Proteção contra alguns tipos de cancro
Keys notou menor incidência de certos cancros, possivelmente devido ao alto consumo de vegetais, frutas e leguminosas ricos em antioxidantes e fibras.
Melhor perfil lipídico
O colesterol total e o LDL (“colesterol mau”) eram mais baixos, enquanto o HDL (“colesterol bom”) era mais alto, ajudando a proteger as artérias.
Controle da pressão arterial
A dieta rica em potássio (frutas, legumes e leguminosas) e pobre em sal industrializado ajudava a manter a pressão arterial equilibrada.
Ao longo das últimas décadas, a dieta mediterrânica passou de um costume alimentar tradicional para um verdadeiro símbolo de saúde e de património cultural.

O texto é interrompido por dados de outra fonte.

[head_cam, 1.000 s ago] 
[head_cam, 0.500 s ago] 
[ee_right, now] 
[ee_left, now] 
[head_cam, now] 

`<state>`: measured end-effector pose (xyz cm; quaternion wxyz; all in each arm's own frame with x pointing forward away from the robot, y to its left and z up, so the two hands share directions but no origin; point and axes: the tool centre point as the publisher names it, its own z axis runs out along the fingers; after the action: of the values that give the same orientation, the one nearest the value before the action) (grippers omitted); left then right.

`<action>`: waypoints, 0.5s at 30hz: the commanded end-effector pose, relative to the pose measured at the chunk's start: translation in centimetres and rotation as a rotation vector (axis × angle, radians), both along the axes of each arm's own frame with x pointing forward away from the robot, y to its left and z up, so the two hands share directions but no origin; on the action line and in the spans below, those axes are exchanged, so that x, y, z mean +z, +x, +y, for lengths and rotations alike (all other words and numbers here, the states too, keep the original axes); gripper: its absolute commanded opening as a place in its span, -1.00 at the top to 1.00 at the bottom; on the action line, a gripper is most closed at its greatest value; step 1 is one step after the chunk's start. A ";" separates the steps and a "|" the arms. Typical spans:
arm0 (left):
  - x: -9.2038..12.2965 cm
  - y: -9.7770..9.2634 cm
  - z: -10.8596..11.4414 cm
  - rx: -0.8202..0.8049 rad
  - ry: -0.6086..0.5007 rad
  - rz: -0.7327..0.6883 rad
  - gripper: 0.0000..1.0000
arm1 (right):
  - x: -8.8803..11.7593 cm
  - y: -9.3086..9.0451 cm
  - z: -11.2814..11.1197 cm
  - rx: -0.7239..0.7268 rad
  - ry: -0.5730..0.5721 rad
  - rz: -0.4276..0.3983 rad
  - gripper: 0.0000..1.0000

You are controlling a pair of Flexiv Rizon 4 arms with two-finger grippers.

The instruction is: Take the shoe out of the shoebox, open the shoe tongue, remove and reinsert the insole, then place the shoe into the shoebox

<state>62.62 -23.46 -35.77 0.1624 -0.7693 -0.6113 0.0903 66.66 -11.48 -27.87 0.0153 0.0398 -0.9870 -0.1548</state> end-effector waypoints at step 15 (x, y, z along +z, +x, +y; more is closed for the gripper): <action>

Foi a partir da década de 1990 que ganhou maior notoriedade científica, depois de anos de investigação iniciados por Ancel Keys e reforçados por estudos de instituições de referência como a Harvard School of Public Health e a Organização Mundial da Saúde. Estas pesquisas confirmaram aquilo que as populações mediterrânicas já sabiam na prática: este padrão alimentar está associado a maior longevidade, menor risco de doenças cardiovasculares e a um bem-estar geral duradouro.
Em 2010, o reconhecimento foi além da saúde. A UNESCO declarou a dieta mediterrânica Património Cultural Imaterial da Humanidade, valorizando não só os seus benefícios nutricionais, mas também o seu papel social e cultural — a partilha das refeições, o respeito pela sazonalidade, o uso de produtos locais e a ligação à terra.
Desde então, a dieta mediterrânica ocupa, ano após ano, o topo dos rankings internacionais, como o do U.S. News & World Report, que desde 2018 a classifica como a dieta mais saudável do mundo. Além de ser a mais estudada pela ciência, continua a inspirar milhões de pessoas que procuram uma alimentação equilibrada, saborosa e sustentável.